From the first line of the records down to the one that holds "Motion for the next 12", transcribe each line exactly and add nothing.

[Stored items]
--------

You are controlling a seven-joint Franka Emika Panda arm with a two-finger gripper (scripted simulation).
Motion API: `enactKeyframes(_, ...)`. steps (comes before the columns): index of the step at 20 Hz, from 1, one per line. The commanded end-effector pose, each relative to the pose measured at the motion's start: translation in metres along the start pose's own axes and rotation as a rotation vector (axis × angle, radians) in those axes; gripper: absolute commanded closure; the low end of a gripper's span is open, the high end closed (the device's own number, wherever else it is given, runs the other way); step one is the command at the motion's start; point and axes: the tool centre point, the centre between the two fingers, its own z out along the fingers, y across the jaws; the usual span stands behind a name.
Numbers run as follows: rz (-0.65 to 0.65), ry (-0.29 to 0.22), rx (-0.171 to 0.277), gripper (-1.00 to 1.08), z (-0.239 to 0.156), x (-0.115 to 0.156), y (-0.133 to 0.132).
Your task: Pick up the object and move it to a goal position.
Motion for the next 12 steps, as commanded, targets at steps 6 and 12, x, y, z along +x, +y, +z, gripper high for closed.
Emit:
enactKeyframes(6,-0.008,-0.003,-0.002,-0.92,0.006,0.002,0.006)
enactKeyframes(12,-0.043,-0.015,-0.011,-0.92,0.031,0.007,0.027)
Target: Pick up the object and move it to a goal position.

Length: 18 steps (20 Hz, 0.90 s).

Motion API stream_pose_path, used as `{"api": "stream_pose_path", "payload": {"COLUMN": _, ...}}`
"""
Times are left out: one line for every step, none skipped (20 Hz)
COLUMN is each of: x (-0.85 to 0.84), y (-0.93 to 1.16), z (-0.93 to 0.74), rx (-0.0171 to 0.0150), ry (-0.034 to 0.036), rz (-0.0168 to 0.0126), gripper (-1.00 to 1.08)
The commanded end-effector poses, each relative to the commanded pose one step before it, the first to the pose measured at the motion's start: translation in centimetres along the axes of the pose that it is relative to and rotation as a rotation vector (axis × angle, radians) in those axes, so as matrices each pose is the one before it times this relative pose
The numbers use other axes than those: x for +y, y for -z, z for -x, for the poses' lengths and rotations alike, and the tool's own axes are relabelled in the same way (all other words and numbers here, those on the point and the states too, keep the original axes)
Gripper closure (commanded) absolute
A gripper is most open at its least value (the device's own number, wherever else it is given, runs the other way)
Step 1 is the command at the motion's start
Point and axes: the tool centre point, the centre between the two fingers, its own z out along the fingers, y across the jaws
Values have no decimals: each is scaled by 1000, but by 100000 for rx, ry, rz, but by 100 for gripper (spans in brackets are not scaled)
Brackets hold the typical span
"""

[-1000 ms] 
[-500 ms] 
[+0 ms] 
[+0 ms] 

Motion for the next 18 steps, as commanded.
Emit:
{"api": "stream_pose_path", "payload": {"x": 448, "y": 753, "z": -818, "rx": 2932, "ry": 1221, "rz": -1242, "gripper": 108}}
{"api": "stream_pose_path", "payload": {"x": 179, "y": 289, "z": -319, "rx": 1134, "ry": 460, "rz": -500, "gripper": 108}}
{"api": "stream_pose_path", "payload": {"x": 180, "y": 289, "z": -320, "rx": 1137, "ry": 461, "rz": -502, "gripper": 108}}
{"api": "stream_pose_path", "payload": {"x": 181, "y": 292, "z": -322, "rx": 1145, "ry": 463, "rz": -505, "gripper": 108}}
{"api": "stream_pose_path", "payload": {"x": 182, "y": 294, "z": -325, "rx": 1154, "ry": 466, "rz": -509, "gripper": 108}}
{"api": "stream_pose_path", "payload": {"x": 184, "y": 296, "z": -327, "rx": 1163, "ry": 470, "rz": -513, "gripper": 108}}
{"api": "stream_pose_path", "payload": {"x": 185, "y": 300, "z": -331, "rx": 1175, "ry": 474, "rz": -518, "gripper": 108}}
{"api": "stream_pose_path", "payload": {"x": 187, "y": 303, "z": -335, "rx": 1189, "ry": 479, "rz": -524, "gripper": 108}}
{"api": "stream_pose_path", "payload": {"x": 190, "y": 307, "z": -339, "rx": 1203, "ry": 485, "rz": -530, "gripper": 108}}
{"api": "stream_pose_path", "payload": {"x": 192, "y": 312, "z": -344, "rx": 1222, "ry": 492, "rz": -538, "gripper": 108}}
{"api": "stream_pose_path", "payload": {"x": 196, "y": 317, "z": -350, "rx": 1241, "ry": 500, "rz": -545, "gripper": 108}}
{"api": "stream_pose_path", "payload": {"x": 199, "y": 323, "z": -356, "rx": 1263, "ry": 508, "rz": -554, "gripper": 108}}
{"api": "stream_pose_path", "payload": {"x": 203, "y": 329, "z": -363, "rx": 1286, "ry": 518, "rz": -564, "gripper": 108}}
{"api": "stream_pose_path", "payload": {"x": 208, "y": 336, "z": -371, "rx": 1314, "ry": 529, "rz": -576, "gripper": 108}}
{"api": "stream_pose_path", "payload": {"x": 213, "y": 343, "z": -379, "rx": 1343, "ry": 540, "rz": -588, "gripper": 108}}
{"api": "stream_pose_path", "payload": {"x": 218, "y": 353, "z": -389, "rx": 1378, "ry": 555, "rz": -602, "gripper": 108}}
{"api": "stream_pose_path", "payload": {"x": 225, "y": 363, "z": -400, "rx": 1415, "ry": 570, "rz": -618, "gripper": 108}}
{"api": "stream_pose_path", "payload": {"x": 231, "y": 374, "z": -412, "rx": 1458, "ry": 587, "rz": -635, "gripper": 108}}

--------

**RESPONSE TO THIS TASK**
You are controlling a seven-joint Franka Emika Panda arm with a two-finger gripper (scripted simulation).
Motion API: `enactKeyframes(_, ...)`. steps (comes before the columns): index of the step at 20 Hz, from 1, one per line. The commanded end-effector pose, each relative to the pose measured at the motion's start: translation in metres along the start pose's own axes and rotation as a rotation vector (axis × angle, radians) in those axes; gripper: absolute commanded closure; the low end of a gripper's span is open, the high end closed (the device's own number, wherever else it is given, runs the other way); step one is the command at the motion's start; point and axes: the tool centre point, the centre between the two fingers, its own z out along the fingers, y across the jaws; the usual span stands behind a name.
Numbers run as follows: rz (-0.65 to 0.65), ry (-0.29 to 0.22), rx (-0.171 to 0.277), gripper (-1.00 to 1.08), z (-0.239 to 0.156), x (-0.115 to 0.156), y (-0.133 to 0.132).
Your task: Pick up the object and move it to a goal position.
Motion for the next 12 steps, as commanded, targets at steps 6 and 12, x, y, z along +x, +y, +z, gripper high for closed.

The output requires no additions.